Your instructions: Only the lines below from the one that contains "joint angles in" through the one that contains "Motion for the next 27" should appear in your answer, exact and without pictures.

[Records to process]

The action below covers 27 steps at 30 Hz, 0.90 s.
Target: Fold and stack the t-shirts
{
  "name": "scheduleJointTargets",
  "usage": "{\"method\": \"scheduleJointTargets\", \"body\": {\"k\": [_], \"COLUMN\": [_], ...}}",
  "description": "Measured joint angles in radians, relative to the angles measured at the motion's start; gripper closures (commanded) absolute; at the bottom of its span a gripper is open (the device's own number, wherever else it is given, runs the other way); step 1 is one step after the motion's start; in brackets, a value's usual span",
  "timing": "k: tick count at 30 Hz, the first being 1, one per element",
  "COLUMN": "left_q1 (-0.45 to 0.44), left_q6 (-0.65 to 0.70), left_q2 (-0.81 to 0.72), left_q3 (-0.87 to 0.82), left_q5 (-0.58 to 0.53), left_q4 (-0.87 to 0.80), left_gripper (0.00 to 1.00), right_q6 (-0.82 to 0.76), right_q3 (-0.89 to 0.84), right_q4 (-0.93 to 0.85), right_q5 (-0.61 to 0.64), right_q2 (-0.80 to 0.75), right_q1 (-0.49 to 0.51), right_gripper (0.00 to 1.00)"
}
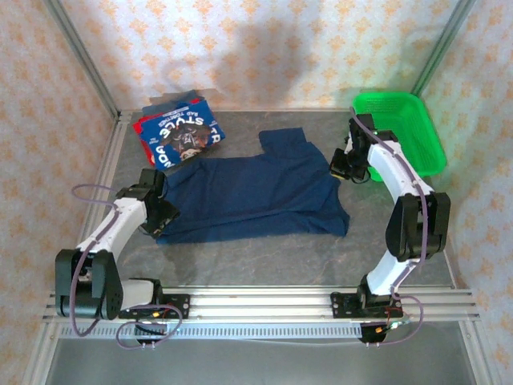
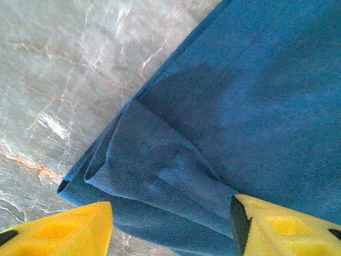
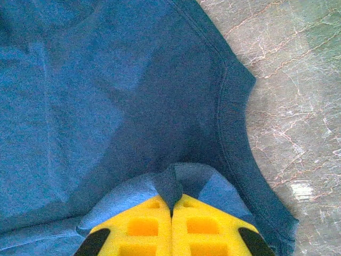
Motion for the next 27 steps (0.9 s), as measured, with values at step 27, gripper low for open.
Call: {"method": "scheduleJointTargets", "body": {"k": [27], "left_q1": [0.053], "left_q6": [-0.072], "left_q2": [0.021], "left_q3": [-0.023], "left_q5": [-0.015], "left_q4": [0.015], "left_gripper": [0.47], "right_q6": [0.000], "right_q3": [-0.026], "right_q4": [0.000], "right_q5": [0.016], "right_q2": [-0.004], "right_q1": [0.000], "right_gripper": [1.00]}}
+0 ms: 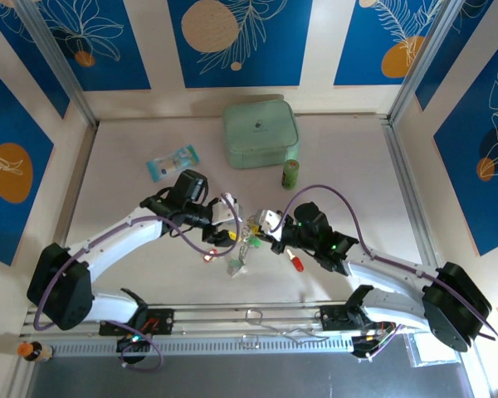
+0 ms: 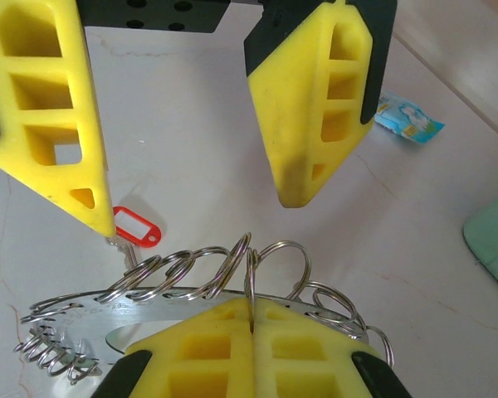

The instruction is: Put the keys on the keyring

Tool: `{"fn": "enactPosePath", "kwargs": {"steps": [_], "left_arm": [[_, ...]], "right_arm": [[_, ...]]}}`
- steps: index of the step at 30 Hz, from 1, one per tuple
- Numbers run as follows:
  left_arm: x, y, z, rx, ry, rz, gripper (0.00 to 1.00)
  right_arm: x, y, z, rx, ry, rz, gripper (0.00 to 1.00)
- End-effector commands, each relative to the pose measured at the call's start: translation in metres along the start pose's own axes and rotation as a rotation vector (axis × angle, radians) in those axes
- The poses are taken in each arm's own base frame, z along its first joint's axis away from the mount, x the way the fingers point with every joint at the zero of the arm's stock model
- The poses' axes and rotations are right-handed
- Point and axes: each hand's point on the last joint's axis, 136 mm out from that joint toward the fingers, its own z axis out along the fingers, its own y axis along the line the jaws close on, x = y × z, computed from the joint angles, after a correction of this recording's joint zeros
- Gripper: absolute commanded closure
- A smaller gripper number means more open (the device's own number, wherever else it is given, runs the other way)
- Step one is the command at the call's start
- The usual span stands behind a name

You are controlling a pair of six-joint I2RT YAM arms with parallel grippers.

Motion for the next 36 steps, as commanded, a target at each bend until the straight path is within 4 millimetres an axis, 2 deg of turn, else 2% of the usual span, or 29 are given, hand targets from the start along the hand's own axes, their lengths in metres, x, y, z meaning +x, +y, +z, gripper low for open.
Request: {"fn": "enactPosePath", "kwargs": {"steps": [1, 5, 9, 13, 14, 17, 19, 22, 25, 28, 32, 36], "left_arm": [[-0.006, -0.009, 0.006, 0.058, -0.051, 0.019, 0.36], [-0.006, -0.019, 0.010, 0.112, -0.048, 0.011, 0.39], [-0.005, -0.025, 0.013, 0.163, -0.023, -0.015, 0.51], [-0.003, -0.030, 0.010, 0.171, -0.003, -0.029, 0.69], [-0.003, -0.033, 0.009, 0.176, -0.008, -0.027, 0.70], [-0.005, -0.046, 0.005, 0.186, -0.039, 0.012, 0.69], [-0.007, -0.056, 0.004, 0.189, -0.057, 0.054, 0.65], [0.000, -0.070, 0.006, 0.207, -0.039, 0.099, 0.59], [0.004, -0.080, 0.005, 0.227, -0.018, 0.131, 0.59], [-0.001, -0.068, -0.001, 0.126, -0.023, 0.148, 0.61], [-0.014, -0.032, -0.013, -0.079, -0.075, 0.136, 0.68], [-0.016, -0.011, -0.015, -0.140, -0.086, 0.083, 0.70]], "right_arm": [[-0.028, -0.008, -0.002, 0.019, -0.071, -0.033, 1.00], [-0.027, -0.010, -0.001, 0.032, -0.069, -0.029, 1.00], [-0.027, -0.011, 0.000, 0.036, -0.068, -0.026, 1.00], [-0.026, -0.014, 0.001, 0.048, -0.060, -0.021, 1.00], [-0.026, -0.014, 0.001, 0.049, -0.059, -0.019, 1.00], [-0.026, -0.015, 0.001, 0.045, -0.061, -0.014, 1.00], [-0.026, -0.014, 0.001, 0.037, -0.064, -0.014, 1.00], [-0.025, -0.012, 0.001, 0.024, -0.065, -0.013, 1.00], [-0.024, -0.008, 0.000, 0.001, -0.069, -0.015, 1.00], [-0.023, -0.005, -0.003, -0.023, -0.069, -0.022, 1.00], [-0.021, 0.000, -0.007, -0.050, -0.067, -0.039, 1.00], [-0.022, 0.004, -0.007, -0.074, -0.066, -0.051, 1.00]]}}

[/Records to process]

Problem solution:
  "description": "Measured joint angles in radians, relative to the angles measured at the motion's start; gripper closures (commanded) absolute; at the bottom of its span a gripper is open (the device's own number, wherever else it is given, runs the other way); step 1 is one step after the motion's start; in brackets, a value's usual span",
  "timing": "k: tick count at 30 Hz, the first being 1, one per element",
  "COLUMN": "left_q1 (-0.45 to 0.44), left_q6 (-0.65 to 0.70), left_q2 (-0.81 to 0.72), left_q3 (-0.87 to 0.82), left_q5 (-0.58 to 0.53), left_q4 (-0.87 to 0.80), left_gripper (0.00 to 1.00), right_q6 (-0.82 to 0.76), right_q3 (-0.89 to 0.84), right_q4 (-0.93 to 0.85), right_q5 (-0.61 to 0.64), right_q2 (-0.80 to 0.75), right_q1 (-0.49 to 0.51), right_gripper (0.00 to 1.00)"
}
Motion for the next 27 steps (0.9 s), as measured, with values at step 27, gripper low for open.

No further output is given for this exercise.